Synopses & Reviews
White Pages takes as its starting point James Weldon Johnson's assertion of 1912 that "the colored people of this country know and understand the white people better than the white people will ever know and understand themselves." In these provocative essays, contributors including Cornel West, bell hooks, Jamaica Kincaid, Hilton Als, Darius James, and others examine the creation, evolution, and culture of whiteness in the United States and across the globe. This collection displays not only a remarkable geographic breadth of exploration, but also a quirky and entertaining range of subject matter. In "The Feminazi Mystique," bell hooks ponders how Leni Riefenstahl, Hitler's most successful propagandist, could be considered a feminist hero.

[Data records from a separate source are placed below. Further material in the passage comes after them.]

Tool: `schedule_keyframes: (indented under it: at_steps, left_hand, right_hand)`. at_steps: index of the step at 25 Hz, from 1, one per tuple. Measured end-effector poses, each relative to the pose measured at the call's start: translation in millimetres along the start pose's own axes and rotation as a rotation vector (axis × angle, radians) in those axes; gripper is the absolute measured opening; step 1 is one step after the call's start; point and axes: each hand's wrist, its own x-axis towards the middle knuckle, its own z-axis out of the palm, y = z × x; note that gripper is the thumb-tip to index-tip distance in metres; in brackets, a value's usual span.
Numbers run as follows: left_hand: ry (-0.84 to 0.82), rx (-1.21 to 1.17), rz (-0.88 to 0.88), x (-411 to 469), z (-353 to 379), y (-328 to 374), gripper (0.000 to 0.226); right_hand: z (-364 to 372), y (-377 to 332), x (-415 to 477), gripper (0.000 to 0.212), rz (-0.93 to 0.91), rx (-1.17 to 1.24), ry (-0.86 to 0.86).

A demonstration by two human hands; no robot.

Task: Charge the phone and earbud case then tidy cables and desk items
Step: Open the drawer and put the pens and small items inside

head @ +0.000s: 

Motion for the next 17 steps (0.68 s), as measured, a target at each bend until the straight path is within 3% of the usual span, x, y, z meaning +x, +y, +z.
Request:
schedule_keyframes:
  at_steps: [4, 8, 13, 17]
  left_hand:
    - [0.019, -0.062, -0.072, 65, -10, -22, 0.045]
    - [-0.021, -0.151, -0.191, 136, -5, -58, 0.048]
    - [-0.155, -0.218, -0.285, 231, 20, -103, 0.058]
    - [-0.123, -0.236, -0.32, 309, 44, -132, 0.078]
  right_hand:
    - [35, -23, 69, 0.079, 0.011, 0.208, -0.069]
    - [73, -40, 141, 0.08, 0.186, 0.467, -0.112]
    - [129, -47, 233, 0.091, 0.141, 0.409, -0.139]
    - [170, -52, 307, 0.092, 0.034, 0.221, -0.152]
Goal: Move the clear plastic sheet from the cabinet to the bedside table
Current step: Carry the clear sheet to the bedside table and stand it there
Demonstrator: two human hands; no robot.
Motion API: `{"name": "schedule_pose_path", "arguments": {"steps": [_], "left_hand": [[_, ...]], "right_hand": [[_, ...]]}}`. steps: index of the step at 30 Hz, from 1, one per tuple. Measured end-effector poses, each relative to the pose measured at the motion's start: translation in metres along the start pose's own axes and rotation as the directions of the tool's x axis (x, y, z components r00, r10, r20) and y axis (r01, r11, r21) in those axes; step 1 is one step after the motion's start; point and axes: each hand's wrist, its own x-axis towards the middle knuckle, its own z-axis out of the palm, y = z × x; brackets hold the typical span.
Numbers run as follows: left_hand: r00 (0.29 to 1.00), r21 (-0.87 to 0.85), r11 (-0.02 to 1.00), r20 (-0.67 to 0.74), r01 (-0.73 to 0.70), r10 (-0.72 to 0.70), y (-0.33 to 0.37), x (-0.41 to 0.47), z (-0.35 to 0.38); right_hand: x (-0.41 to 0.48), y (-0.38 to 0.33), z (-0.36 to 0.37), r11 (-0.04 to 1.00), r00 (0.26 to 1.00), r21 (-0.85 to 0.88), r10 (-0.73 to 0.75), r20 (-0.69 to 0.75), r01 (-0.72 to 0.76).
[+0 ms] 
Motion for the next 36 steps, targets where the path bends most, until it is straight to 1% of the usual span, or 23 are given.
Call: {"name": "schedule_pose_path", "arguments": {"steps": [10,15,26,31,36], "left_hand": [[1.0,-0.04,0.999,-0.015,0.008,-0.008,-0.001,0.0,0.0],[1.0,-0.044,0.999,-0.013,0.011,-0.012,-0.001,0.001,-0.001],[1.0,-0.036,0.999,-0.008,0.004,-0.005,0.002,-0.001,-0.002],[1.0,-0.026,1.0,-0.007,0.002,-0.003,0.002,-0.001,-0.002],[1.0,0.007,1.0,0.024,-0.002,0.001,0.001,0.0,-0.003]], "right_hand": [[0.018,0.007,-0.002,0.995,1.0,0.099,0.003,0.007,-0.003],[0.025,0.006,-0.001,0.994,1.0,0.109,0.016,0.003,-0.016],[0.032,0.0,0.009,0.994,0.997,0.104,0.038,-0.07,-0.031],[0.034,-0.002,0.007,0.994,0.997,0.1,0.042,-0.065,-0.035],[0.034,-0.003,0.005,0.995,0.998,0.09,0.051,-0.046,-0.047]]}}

Ann duCille examines her vexed relationship to the pint-sized princess of Depression-era film in "The Shirley Temple of My Familiar." Other topics include Martin Scorsese, Norman Mailer, and Richard Leakey; race traitors, brown Aryans, black dandies, and gay skinheads; Japanese teenager black-face minstrelsy; white literature by black authors and black literature by white authors; the invention of "white trash"; and the genealogy of white privilege.
Synopsis
The definitive study of Whiteness by an all-star cast of Black writers and intellectuals including Cornel West, bell hooks, Jamaica Kincaid, and Hilton Als.